Sriwijaya Air pun semakin percaya diri. Maskapai sempat memesan sebanyak 20 pesawat Embraer tipe 175 dan 195 buatan Brasil. Namun pemesanan ini akhirnya dibatalkan dan digunakan untuk memesan Boeug 737 500 untuk operasional anak usahanya NAM Air. NAM Air beroperasi sebagai pendungkung Sriwijaya pada penerbangan di wilayah yang tidak diterbangi Sriwijaya. Perjalanan bisnis Sriwijaya Air memang maju pesat saat itu. Untuk memenuhi pelanggannya yang terus berkembang hingga kawasan timur Indonesia hingga 2016 maskapai ini telah diperkuat oleh 47 unit pesawat beberapa diangtaranya adalah pesawat paling modern saat itu, Boeing 737 800 NG dan Boeing 737 900 ER.
Sriwijaya Air sebelumnya mempercayakan perawatan semua pesawat jenis Boeing 737 di Singapore International Airlines Engineering Company (SIAEC) dan Malaysia Airlines (MAS). Namun memercayakan pemeliharaan dan perbaikan pesawatnya di Garuda Maintenance Facilities atau GMF AeroAsia, anak usaha Garuda Indonesia, yang sebenarnya adalah pesaingnya. Saat maskapai ini terlihat sedang jaya jayanya, tiba tiba kabar miring menimpa. Garuda Indonesia Group pemilik GMF mengambil alih manajemen Sriwijaya Air Group.
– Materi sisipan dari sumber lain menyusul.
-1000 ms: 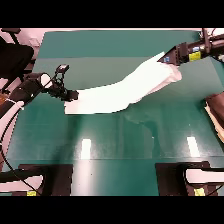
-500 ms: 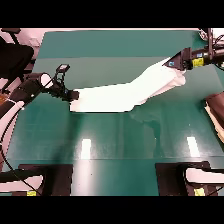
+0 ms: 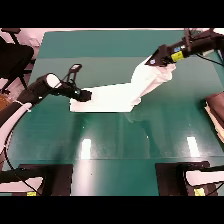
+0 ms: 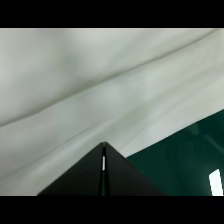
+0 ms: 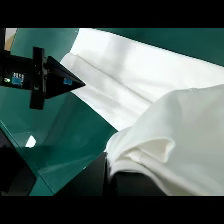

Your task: Fold the shirts.

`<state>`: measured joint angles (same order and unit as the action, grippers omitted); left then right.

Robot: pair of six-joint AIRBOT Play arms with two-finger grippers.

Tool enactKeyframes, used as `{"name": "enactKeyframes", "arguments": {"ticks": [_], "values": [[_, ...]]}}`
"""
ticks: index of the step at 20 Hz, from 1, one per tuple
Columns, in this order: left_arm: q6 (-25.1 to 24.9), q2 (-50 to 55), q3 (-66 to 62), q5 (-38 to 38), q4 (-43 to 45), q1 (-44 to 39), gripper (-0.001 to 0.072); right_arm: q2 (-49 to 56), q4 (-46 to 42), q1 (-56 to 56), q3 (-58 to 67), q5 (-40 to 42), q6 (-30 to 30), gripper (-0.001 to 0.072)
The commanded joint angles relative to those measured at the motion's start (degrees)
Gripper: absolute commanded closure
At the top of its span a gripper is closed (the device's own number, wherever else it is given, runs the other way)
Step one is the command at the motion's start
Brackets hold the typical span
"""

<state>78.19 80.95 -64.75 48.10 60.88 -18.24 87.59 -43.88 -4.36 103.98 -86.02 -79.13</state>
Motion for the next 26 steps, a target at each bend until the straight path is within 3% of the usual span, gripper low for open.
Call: {"name": "enactKeyframes", "arguments": {"ticks": [1, 4, 16, 20, 26], "values": [[1.46, 1.66, 0.07, -4.94, -0.98, -4.26, 0.0687, 4.07, -1.36, -5.57, 6.97, -1.25, -4.39, 0.0700], [3.93, 1.60, 0.00, -8.04, -0.37, -2.29, 0.0687, 8.04, -1.36, -10.14, 11.52, -2.40, -6.62, 0.0700], [2.01, -5.31, 0.00, -0.68, 6.45, 16.74, 0.0686, 21.73, -3.34, -22.18, 12.41, 2.89, -9.35, 0.0699], [-0.63, -5.55, 0.02, 2.16, 6.62, 18.69, 0.0686, 24.63, 2.47, -23.30, 12.41, 8.72, -9.29, 0.0699], [-0.76, -5.53, 0.07, 2.34, 7.85, 18.69, 0.0686, 25.99, 8.41, -23.30, 12.41, 15.52, -9.31, 0.0698]]}}
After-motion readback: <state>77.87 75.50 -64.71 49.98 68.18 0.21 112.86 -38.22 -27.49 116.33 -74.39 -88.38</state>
Imbas lainnya, Sriwijaya Air Group tidak lagi mendapat jasa perawatan armada dari GMF sejak 25 September 2019. Akibat masalah tersebut, operasi penerbangan Sriwijaya Ait langsung menurun. Peawat operasional pun berkurang drastis yaitu menjadi 24 unit diikuti dengan rute rute penerbangan yang mulai ditinggalkan. Maskapai ini terus berjuang untuk mengembaikan kejayaannya. Akan tetapi pada 2020 lalu pandemi covid 19 menghantam seluruh sendi perekonomian hampir seluruh negara di dunia.
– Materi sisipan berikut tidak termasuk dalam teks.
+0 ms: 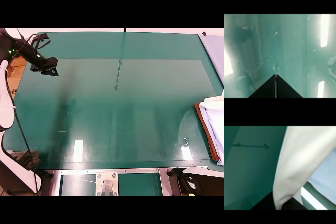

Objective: Fold the shirts.

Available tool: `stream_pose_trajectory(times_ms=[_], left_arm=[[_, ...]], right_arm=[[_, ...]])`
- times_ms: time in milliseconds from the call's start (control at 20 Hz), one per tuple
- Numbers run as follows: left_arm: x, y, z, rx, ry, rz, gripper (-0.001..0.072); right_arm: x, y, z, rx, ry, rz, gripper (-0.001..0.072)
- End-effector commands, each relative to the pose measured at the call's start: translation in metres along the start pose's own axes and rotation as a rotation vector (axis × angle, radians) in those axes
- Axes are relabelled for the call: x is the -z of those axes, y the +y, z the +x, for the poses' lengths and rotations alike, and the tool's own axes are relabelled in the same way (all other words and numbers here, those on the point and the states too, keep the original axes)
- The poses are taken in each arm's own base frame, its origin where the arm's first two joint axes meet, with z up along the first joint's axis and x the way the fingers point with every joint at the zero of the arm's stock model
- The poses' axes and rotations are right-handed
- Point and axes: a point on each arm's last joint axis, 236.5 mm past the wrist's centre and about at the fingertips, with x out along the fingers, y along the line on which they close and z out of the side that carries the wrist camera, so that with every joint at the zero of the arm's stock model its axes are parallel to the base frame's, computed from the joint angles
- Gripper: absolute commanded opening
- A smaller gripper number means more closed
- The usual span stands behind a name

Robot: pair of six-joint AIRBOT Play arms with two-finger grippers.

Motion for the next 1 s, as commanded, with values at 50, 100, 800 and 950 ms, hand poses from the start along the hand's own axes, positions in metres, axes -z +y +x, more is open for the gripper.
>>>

Permasalahan pun semakin mendalam ketika satu pesawatnya yaitu SJ 182 jatuh di Perairan Kepulauan Seribu pada 9 Januari, yang menewaskan 56 penumpang dan enam kru pesawat. Kepercayaan pelanggan semakin menurun, dan kejayaan pun ikut meredup. Meski demikian, Sriwijaya Air terus berusaha bertahan. Masalah keuangan mendera, hingga pada pertengahan 2023 lalu, maskapai ini nyaris dipailitkan. Beruntung , manajemen mendapat persetujuan dari para krediturnya untuk restrukturisasi utang melalui Penundaan Kewajiban Pembayaran Utang (PKPU).
Pesawat pesawat yang dioperasikan pun terus menurun, hingga kini tinggal mengoperasikan sebanyak enam unit pesawat. Sementara salah satu pendirinya, Hendry Lie yang juga masih menjadi komisaris maskapai tersebut telah ditetapkan menjadi tersangka kasus korupsi kasus timah.